Ragtown theater tells the story of the beginnings of Post

Traveling from Amarillo to Abilene, thousands of cars pass right through the middle of the unassuming little community of Post, Texas. Few of those travelers are aware of the town’s grand and colorful history.

In 1907, an eccentric millionaire inventor from Battle Creek, Michigan, set out to establish what he envisioned as a utopian city. His name was C.W. Post, the inventor of Grape Nuts and Elijah’s Manna, which would later be renamed Post Toasties. He had also created and successfully marketed Postum, a grain-based coffee substitute. His breakfast foods were widely sold all over the United States, thanks to Post’s keen advertising and marketing instincts, making him wealthy enough to pursue yet another ambitious dream.
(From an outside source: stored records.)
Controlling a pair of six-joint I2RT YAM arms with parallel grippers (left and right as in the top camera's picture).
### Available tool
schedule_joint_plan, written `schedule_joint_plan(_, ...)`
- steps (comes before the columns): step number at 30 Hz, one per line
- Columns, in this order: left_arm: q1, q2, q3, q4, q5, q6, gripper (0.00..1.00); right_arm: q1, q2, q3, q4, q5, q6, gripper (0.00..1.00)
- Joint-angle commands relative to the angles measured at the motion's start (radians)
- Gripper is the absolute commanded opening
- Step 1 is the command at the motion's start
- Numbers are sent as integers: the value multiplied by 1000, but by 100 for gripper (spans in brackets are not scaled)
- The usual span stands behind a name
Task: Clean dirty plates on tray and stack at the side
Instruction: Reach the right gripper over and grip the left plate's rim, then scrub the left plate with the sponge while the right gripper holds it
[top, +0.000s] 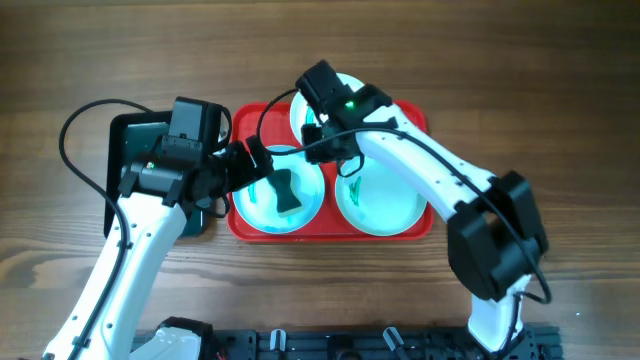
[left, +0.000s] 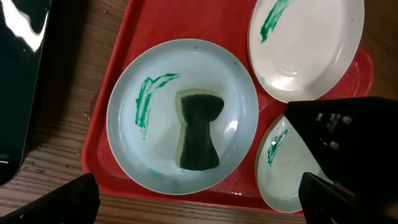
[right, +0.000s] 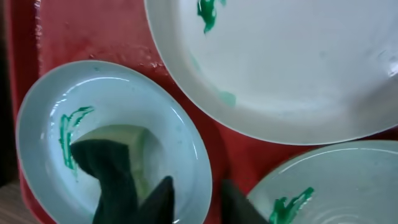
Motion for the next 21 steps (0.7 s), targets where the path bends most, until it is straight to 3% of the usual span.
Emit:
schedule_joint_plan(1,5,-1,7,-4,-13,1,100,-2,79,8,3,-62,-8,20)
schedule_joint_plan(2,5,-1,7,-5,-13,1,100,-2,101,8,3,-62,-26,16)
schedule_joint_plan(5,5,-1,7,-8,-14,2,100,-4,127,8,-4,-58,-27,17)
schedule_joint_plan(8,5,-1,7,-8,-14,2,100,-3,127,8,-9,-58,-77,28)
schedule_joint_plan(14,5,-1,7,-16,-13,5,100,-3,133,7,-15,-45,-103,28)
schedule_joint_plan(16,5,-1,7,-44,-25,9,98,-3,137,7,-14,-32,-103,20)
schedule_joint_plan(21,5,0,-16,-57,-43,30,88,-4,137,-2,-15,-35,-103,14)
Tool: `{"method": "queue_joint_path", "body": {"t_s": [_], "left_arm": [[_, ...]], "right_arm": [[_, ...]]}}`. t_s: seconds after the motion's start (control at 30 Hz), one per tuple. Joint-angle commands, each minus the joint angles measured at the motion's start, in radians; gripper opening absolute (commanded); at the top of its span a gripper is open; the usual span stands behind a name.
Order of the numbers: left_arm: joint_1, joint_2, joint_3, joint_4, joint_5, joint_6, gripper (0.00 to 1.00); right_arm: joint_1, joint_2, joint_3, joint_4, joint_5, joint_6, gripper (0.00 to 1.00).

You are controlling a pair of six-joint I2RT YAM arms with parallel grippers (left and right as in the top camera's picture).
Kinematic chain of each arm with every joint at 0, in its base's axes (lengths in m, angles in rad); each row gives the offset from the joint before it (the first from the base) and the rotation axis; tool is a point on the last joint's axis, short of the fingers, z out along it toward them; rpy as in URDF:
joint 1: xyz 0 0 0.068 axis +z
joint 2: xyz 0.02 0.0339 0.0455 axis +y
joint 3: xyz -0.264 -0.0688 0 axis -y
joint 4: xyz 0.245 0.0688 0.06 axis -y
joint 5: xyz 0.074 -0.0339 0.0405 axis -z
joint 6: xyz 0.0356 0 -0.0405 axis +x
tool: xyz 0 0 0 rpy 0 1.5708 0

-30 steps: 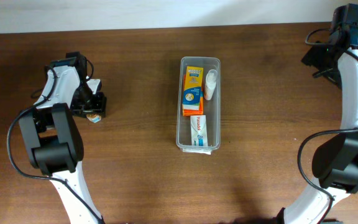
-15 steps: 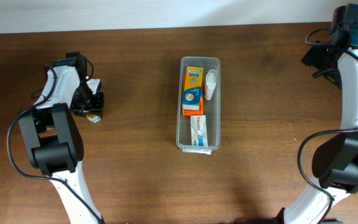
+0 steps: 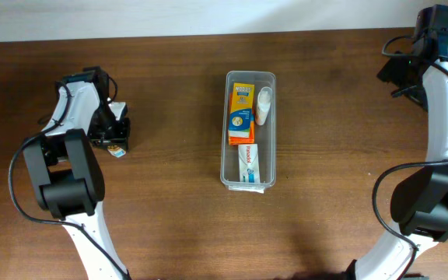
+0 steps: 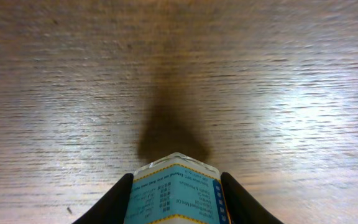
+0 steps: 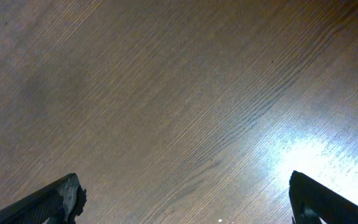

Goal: Pack container
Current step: 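Lift the jar and carry it right over the container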

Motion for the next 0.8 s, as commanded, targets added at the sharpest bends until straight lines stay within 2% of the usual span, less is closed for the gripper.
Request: {"method": "queue_joint_path", "body": {"t_s": [0.0,0.33,0.57,0.77], "left_arm": [[-0.002,0.007,0.089,-0.022,0.049,0.002,0.34],[-0.126,0.007,0.385,-0.195,0.062,0.002,0.34],[-0.306,0.007,0.578,-0.34,0.208,0.002,0.34],[-0.442,0.007,0.624,-0.4,0.292,0.002,0.34]], "right_arm": [[-0.006,0.008,-0.002,0.0,0.016,-0.006,0.98],[-0.006,0.008,-0.002,0.0,0.016,-0.006,0.99],[-0.006,0.008,-0.002,0.0,0.016,-0.006,0.98],[-0.006,0.008,-0.002,0.0,0.016,-0.006,0.98]]}}
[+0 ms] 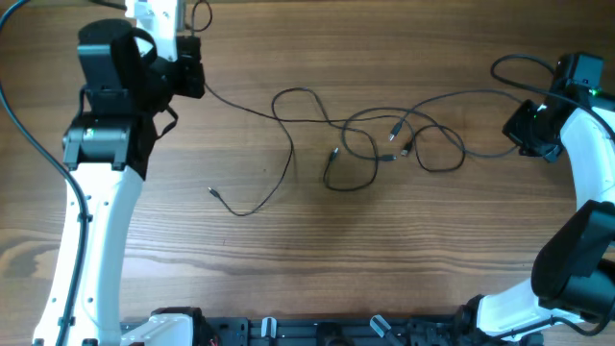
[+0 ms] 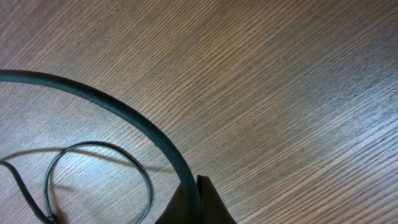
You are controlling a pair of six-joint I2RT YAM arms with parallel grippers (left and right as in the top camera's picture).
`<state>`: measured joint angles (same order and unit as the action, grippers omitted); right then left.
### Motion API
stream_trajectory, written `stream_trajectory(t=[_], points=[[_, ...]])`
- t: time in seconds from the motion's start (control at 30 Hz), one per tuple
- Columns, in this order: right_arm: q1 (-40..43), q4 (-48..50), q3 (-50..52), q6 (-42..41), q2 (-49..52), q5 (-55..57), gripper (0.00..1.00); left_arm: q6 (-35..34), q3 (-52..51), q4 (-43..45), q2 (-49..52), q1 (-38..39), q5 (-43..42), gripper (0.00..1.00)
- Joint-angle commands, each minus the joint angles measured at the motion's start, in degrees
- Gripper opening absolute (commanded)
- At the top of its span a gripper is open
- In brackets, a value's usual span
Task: Untangle cables
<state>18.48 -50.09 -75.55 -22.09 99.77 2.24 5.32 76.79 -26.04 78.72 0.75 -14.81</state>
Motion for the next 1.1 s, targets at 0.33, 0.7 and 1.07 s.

The site he chose for his utopian city, was the mid-point of the eastern border of the fertile plains of the Llano Estacado, which he correctly predicted would become one of the most vibrant agricultural production regions in the world. He strategically located Post City, Texas, to become the funnel through which that vast region’s food and fiber products would flow, via the growing railway freight system, to markets across the nation.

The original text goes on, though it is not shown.